ERIC Number: ED205427
Record Type: RIE
Publication Date: 1978
Reference Count: 0
Political Socialization in Israel and the West Bank.
Lawson, E. D.
This paper discusses a survey undertaken to determine how children of different sexes and of different religious/ethnic groups in the Middle East form political attitudes. In this survey, special emphasis was placed on the rate of development of the assumed political attitudes, the age and grade level of the emergence of clear political preferences, variations between ethnic and religious groups in rate of development, and sex differences. The hypothesis was that flags would be symbolic of political attitudes because they are important indicators of identification with political, religious, and social causes. The sample consisted of 1,541 males and females (ages seven through 18) in Israel and the West Bank. The group represented Christians, Moslems, nonorthodox Jews, and Orthodox Jews (Israel); and Christians and Moslems (West Bank). The survey was based on projective responses to questions about the attractiveness of 20 flags in four categories--flags of Israel and her neighbors, other Middle Eastern countries, world powers with important concerns in the Middle East, and other countries not strongly identified with the Middle East. Students were directed to pick the most attractive flag, then the next most attractive, until all flags were chosen. Findings indicated that all children had a fairly sophisticated judgment of key flags by the age of seven, Israeli Christians differentiated flags early but changed preferences as they became older, Jewish children tended to develop flag sophistication somewhat earlier than average, West Bank children tended to develop this sophistication somewhat later, and sex differences were greatest among Jews. The conclusion is that political attitudes can be measured by a projective instrument such as the flag scale. (DB)
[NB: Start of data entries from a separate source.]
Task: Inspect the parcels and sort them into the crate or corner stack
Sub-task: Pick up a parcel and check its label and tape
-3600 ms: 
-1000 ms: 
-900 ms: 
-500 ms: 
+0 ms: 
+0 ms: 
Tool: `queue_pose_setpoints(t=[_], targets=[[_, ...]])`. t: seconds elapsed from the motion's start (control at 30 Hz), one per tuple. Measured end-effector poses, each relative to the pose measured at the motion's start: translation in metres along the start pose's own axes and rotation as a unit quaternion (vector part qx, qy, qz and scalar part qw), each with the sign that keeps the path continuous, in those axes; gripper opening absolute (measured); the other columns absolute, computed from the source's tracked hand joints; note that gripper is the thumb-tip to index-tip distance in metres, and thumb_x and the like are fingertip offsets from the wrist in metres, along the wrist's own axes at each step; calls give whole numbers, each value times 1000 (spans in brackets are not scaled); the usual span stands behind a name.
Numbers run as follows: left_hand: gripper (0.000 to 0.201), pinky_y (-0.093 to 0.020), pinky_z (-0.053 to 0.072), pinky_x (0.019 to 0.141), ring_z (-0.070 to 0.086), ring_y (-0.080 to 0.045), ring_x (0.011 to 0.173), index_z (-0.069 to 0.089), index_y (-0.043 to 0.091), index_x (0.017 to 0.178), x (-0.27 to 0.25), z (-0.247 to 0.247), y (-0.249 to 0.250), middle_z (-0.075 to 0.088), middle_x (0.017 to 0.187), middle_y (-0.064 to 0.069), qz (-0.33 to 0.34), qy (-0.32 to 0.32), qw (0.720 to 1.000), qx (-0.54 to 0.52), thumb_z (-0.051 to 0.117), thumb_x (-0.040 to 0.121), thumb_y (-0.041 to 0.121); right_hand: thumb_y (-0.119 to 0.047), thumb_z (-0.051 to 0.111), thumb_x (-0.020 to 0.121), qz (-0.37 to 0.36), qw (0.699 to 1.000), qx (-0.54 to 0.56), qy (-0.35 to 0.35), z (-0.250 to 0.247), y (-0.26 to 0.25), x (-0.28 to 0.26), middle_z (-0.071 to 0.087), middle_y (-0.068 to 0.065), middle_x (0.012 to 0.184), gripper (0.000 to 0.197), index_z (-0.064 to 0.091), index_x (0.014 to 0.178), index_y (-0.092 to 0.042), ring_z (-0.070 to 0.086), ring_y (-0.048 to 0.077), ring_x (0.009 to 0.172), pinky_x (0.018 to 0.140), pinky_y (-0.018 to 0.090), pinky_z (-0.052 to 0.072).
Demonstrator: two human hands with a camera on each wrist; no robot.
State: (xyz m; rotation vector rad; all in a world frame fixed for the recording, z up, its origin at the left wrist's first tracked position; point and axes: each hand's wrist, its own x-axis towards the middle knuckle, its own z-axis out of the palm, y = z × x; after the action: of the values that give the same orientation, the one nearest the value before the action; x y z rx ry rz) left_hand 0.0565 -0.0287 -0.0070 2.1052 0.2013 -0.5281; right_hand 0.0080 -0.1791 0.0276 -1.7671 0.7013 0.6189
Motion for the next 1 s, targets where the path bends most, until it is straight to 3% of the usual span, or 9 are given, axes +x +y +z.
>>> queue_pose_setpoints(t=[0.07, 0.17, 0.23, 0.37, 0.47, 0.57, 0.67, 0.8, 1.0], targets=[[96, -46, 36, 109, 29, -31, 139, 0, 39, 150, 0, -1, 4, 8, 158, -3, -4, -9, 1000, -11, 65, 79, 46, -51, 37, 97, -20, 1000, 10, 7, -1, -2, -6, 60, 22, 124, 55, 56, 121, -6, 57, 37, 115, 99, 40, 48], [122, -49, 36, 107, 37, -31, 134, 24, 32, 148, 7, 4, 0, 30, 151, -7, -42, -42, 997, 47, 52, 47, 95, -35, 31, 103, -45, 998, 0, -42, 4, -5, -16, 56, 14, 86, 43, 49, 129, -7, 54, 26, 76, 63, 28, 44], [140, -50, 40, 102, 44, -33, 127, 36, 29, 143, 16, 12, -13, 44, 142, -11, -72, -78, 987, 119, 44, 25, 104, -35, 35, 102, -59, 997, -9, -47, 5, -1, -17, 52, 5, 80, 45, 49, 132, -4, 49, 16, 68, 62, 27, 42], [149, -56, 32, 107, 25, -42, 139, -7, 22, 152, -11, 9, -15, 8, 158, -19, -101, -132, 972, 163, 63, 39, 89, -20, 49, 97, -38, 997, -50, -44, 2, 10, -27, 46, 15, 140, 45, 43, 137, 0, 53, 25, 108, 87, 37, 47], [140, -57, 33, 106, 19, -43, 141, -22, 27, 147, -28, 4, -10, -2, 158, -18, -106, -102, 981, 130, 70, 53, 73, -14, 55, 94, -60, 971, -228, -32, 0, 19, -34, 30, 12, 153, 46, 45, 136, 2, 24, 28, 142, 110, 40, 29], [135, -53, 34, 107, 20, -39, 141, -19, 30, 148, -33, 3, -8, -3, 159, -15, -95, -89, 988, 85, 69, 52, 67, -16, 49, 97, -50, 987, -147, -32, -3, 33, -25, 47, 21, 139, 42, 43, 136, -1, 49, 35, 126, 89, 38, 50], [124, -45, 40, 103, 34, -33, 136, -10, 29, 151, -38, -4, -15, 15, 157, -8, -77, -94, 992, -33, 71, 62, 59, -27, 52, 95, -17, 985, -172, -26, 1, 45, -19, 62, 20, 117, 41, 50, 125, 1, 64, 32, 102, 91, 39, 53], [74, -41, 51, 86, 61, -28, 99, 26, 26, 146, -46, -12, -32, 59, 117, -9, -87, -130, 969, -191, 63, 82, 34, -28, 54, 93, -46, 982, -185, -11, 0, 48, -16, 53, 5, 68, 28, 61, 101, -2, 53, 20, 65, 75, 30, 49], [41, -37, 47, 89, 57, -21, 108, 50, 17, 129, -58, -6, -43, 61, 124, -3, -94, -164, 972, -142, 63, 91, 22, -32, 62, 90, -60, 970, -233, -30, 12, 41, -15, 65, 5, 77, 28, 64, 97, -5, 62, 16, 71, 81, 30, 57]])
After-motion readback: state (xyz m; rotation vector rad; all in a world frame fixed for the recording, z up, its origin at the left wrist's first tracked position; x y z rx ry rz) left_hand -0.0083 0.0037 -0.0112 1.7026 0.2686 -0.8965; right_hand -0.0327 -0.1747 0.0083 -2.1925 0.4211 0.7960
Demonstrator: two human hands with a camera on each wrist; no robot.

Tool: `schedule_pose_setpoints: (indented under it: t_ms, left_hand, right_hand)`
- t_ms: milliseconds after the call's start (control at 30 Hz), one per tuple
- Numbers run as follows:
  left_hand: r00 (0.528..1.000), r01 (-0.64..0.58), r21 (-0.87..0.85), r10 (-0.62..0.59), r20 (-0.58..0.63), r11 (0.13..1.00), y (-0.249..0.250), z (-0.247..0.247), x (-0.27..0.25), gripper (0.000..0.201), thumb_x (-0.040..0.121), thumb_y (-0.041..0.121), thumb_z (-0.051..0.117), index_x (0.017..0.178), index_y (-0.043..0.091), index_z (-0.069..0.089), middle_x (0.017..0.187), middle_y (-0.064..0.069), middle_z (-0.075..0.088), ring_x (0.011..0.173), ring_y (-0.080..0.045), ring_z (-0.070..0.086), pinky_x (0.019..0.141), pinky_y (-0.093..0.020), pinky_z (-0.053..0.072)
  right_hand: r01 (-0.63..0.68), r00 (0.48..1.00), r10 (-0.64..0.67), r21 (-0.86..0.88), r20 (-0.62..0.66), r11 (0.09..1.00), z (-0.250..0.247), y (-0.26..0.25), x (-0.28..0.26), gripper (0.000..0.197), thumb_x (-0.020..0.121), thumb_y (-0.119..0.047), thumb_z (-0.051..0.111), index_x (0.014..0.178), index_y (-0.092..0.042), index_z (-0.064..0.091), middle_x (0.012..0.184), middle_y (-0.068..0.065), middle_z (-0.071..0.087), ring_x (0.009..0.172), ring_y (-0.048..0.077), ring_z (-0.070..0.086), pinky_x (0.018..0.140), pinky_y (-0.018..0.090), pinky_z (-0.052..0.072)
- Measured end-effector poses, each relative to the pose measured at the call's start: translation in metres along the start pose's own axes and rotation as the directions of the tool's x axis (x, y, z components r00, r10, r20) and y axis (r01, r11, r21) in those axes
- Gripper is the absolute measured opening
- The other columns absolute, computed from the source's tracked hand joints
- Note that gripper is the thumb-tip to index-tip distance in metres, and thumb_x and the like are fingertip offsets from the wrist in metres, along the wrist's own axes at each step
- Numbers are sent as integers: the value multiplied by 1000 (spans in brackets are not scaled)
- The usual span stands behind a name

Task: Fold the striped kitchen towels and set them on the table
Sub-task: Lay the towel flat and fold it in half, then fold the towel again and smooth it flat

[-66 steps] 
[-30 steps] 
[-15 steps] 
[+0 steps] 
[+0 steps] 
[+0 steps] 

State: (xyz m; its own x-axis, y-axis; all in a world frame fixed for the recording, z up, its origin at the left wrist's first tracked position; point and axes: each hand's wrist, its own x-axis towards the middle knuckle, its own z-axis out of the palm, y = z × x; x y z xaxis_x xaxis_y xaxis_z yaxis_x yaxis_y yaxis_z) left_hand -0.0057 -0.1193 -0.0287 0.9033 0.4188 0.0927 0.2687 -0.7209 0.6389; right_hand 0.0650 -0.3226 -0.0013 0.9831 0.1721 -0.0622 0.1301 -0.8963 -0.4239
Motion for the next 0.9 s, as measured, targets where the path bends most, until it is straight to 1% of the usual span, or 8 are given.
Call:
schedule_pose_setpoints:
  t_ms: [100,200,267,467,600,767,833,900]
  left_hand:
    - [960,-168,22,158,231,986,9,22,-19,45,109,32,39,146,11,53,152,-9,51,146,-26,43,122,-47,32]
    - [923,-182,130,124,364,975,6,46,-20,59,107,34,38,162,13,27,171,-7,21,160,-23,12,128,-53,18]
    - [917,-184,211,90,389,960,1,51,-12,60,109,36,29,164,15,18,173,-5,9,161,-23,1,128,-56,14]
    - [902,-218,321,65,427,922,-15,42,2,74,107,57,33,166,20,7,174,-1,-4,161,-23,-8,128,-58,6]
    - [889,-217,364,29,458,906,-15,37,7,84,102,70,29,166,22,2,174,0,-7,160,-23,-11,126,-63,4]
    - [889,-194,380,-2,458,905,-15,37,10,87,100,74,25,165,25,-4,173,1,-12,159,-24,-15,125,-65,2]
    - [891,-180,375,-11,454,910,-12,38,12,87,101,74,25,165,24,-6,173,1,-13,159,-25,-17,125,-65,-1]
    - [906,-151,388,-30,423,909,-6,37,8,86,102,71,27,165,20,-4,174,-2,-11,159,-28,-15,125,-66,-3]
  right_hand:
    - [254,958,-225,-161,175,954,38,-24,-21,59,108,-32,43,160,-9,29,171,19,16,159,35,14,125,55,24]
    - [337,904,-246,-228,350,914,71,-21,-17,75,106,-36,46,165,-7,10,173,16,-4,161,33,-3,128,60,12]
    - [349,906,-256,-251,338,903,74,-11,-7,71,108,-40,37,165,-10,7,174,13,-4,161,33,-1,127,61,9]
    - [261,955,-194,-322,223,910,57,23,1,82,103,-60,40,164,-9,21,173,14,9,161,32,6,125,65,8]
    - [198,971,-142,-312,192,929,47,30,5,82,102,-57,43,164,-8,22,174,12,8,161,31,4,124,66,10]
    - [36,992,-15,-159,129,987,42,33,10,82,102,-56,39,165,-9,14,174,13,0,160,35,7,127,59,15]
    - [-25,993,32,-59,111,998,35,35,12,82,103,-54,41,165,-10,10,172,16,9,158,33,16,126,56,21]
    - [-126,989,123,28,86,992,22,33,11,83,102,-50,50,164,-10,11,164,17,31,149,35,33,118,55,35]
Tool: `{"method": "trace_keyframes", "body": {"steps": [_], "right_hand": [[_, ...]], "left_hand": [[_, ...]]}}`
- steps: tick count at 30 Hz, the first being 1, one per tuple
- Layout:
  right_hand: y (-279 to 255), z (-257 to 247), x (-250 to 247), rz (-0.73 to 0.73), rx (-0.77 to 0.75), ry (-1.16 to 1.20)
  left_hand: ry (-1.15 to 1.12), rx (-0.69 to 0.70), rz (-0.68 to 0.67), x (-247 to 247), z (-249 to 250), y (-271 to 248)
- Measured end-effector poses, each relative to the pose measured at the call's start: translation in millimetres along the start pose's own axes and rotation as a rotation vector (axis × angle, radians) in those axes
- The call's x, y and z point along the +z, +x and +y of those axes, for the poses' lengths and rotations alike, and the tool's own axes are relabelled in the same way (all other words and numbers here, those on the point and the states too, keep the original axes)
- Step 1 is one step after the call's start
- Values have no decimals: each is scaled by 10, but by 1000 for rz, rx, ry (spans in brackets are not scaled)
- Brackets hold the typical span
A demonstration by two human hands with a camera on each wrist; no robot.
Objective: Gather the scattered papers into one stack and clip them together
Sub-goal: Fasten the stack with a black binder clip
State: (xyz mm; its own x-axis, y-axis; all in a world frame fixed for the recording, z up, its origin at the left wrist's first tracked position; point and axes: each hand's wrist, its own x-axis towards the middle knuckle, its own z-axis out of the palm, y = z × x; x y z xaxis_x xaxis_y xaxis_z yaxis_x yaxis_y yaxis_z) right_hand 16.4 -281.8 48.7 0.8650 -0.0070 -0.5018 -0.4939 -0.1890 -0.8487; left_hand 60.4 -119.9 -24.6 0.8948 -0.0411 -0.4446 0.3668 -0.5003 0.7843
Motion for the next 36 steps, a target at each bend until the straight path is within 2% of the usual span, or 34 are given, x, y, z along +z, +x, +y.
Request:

Publication Type: Reports - Research; Speeches/Meeting Papers
Education Level: N/A
Authoring Institution: N/A
Identifiers: Israel; Patriotism
Note: Paper presented at the Annual Meetings of the Northeast Peace Science Society (Binghamton, NY, April 1978) and the Canadian Psychological Association (Ottawa, Ontario, Canada, June 1978). This is a translation of the article which appeared in "Megamot: Behavioral Sciences Quarterly" (1980).